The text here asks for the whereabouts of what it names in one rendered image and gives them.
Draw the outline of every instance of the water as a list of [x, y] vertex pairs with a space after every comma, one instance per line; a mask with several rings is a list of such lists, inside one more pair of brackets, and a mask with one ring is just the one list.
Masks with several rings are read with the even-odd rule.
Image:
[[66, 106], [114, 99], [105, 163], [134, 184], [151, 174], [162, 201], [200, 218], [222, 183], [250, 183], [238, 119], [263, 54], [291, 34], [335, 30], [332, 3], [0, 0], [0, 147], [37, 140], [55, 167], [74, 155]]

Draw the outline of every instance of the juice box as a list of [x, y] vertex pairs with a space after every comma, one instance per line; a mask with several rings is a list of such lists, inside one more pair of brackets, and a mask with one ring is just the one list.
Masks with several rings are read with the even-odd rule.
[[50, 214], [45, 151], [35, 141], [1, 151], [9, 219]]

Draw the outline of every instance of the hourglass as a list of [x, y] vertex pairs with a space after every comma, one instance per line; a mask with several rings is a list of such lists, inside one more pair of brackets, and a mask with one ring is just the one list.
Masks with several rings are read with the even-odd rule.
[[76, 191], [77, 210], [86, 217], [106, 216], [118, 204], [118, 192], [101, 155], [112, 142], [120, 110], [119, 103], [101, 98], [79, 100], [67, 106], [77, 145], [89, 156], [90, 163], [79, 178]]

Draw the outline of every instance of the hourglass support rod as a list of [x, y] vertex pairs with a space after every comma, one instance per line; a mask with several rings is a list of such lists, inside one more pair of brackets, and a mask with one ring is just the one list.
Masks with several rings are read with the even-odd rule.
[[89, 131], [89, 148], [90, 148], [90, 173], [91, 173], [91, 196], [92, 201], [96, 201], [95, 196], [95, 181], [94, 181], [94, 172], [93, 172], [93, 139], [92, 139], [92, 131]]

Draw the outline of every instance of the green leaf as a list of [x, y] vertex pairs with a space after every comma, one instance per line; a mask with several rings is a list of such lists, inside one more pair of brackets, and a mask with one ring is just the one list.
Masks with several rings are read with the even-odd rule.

» Your goal
Full transcription, please: every entry, exactly as written.

» Solution
The text here asks for the whereabouts of what it names in one rendered image and gives them.
Draw the outline of every instance of the water as a list of [x, y] vertex pairs with a space after every comma, one instance per line; a mask with several rings is a list of such lists, inside one more pair of brackets, and a mask with one ring is just the one list.
Masks with several rings are read with the even-odd rule.
Image:
[[66, 106], [114, 99], [105, 163], [134, 184], [151, 174], [162, 201], [200, 218], [222, 183], [250, 183], [238, 119], [263, 54], [291, 34], [335, 30], [332, 3], [0, 0], [0, 147], [37, 140], [55, 167], [74, 155]]

Draw the outline of every instance of the juice box as a list of [x, y] vertex pairs with a space after every comma, one instance per line; a mask with several rings is a list of such lists, inside one more pair of brackets, and a mask with one ring is just the one list.
Masks with several rings are read with the even-odd rule.
[[50, 214], [45, 151], [35, 141], [1, 151], [9, 219]]

Draw the outline of every instance of the hourglass as a list of [x, y] vertex pairs with a space after every comma, one instance per line; a mask with several rings is a list of such lists, inside one more pair of brackets, and a mask with one ring is just the one list.
Masks with several rings are read with the even-odd rule.
[[76, 191], [77, 210], [86, 217], [106, 216], [118, 204], [118, 192], [101, 155], [112, 142], [120, 110], [119, 103], [101, 98], [79, 100], [67, 106], [77, 145], [89, 156], [90, 163], [79, 178]]

Draw the outline of every instance of the hourglass support rod as a list of [x, y] vertex pairs with a space after every comma, one instance per line; a mask with several rings is a list of such lists, inside one more pair of brackets, and a mask with one ring is just the one list.
Masks with several rings are read with the even-odd rule.
[[89, 131], [89, 148], [90, 148], [90, 173], [91, 173], [91, 196], [92, 201], [96, 201], [95, 196], [95, 181], [94, 181], [94, 172], [93, 172], [93, 139], [92, 139], [92, 131]]

Draw the outline of every instance of the green leaf as a list of [x, y] vertex pairs with a space after every comma, one instance per line; a mask with several rings is a list of such lists, inside one more pair of brackets, and a mask with one ring is just the one list.
Masks with several rings are read with the even-odd rule.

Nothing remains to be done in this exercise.